Principalmente, evitar la mirada de Liam. El descendiente mayor que parece olfatear las mentiras a metros inclusive de distancia.
—¿Familiares de Samantha Houston? —Llaman con voz rasposa, despabilándome totalmente., obligándome a emerger de las profundidades que pensamientos irrelevantes generan., y brincando como si llevase un resorte pegado en el trasero.
—¡Yo! —Exclamo jadeante, aproximándome al médico que no resulta aquel de ratos atrás. —Soy su hija. —Digo alargando la mano que no cesa de temblar. Deseando escucharlo todo y al mismo tiempo anhelando taparme los oídos o hacer un berrinche. Pues honestamente si las noticias son malas, no lo soportaré.
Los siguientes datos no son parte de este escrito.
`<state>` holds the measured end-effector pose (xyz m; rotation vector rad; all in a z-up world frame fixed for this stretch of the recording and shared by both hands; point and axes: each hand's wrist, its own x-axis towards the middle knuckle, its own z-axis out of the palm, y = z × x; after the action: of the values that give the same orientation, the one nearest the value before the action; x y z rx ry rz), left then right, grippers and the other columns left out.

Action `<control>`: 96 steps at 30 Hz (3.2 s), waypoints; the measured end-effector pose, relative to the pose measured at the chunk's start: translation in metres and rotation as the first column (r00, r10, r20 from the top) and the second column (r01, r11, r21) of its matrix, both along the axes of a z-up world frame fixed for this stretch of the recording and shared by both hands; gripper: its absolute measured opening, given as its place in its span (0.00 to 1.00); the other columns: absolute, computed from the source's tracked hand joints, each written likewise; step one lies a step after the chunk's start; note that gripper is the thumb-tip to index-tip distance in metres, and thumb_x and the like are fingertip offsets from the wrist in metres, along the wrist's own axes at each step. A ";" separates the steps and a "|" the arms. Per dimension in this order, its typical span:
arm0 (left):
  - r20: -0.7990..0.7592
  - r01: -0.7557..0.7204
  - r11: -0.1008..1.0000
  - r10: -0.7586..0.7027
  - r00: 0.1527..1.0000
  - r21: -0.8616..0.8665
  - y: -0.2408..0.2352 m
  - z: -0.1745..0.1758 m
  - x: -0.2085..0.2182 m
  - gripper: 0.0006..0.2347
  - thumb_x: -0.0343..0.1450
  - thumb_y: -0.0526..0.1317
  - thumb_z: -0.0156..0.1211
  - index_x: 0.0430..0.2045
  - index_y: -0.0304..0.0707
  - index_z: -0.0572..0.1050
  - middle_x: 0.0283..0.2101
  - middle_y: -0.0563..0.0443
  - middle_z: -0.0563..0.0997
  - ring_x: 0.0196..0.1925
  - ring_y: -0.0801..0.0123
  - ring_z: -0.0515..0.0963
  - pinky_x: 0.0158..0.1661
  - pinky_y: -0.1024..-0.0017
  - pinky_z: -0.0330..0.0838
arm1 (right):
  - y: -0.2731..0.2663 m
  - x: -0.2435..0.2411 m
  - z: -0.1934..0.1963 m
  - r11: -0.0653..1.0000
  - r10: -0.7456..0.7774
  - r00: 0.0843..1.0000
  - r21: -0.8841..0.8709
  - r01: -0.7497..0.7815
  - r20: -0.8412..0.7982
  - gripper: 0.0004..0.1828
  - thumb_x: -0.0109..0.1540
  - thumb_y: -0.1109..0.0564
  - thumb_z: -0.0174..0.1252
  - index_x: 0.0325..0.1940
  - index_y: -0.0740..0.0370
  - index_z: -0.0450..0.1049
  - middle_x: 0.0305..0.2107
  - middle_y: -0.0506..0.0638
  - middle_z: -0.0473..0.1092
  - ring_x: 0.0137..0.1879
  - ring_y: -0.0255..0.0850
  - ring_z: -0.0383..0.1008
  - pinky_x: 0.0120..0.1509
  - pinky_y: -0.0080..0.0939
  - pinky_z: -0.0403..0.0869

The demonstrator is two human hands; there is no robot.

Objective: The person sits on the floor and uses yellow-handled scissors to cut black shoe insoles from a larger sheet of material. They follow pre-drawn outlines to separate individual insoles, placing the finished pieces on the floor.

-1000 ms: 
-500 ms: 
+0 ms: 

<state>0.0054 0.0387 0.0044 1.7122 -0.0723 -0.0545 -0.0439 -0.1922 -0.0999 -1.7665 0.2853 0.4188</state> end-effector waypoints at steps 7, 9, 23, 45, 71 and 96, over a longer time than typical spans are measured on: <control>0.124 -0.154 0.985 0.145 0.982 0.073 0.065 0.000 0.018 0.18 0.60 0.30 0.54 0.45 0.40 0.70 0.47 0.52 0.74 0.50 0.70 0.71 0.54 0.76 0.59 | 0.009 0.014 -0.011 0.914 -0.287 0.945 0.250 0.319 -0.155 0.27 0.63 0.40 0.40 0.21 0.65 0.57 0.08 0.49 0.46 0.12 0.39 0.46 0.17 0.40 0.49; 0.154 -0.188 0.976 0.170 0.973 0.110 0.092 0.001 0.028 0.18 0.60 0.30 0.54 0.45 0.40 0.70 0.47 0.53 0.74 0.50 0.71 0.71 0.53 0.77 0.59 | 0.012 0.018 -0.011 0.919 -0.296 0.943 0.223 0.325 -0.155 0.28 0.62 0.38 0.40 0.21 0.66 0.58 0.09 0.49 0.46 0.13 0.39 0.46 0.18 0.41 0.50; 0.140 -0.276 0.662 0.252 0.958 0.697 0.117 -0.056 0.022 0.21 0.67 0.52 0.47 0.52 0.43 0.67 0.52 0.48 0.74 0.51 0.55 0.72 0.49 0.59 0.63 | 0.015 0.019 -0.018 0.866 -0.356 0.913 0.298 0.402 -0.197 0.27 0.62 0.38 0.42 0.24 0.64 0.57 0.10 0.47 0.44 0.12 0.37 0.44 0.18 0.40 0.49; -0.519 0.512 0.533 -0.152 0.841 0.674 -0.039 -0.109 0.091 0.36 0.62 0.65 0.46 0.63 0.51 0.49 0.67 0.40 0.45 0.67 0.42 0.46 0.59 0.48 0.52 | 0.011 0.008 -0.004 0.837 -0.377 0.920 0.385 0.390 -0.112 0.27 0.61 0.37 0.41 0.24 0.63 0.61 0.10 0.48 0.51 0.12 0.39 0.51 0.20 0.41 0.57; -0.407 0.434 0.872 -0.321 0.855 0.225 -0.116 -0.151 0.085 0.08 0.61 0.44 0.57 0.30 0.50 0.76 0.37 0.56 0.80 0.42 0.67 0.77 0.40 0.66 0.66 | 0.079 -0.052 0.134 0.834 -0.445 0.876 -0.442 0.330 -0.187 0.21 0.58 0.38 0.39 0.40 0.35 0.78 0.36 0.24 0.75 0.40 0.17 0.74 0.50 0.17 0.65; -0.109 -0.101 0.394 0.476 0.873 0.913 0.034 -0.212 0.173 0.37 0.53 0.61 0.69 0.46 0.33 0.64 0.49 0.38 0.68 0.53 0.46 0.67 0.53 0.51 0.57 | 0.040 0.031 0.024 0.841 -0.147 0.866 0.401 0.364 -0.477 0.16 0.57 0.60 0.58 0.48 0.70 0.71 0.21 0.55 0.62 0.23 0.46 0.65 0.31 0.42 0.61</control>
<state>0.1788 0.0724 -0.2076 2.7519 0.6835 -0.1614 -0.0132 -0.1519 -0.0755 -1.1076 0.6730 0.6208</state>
—Es un gusto. —Contesta estrechando el saludo. —Doctor Sullivan. —Se presenta serio.
—Char... Charlotte. —Musito.
Le noto fruncir los labios y entiendo que está pensándose muy bien las palabras a recitar.
—¡¿Qué tiene?! —Insto apresurada. Suplicándole al cielo que no me la arrebate. No ahora. No cuándo aún la necesito.
Porque aunque sé, como ley de la existencia que nuestros padres no son seres eternos, que están destinados a marchar antes que nosotros, yo no estoy lista para despedirme de ella. Verdaderamente creo que jamás estaré lista para no volver a ver, a quién me dio la vida. No cuándo el dolor tremendo de la pérdida ya lo probé enterrando a mi padre. Menos si siento que restan muchos años de permanecer juntas. Comprendiendo que más allá de tener diecinueve, de forma tonta, o reprobatoria, todavía me considero su niña.
¡Una a la que le faltan sermones por escuchar, abrazos que recibir, y felicidad! ¡Samantha se merece marcharse con felicidad en el rostro, no así! ¡Definitivamente, no así!
—Señorita no llore. —Concilia intentando apaciguar el dolor que me quema adentro cuál incendio que arrasa con todo a su paso.
—Ya no sé cuánto llevo llorando. —Respondo limpiándome lagrimas que caen a raudales., que ruedan una tras otra sin calmar la presión en el pecho. Esa sensación espantosa de aplastamiento., de asfixia. —Pero dígamelo. Usted dígamelo. Sé que la verdad duele.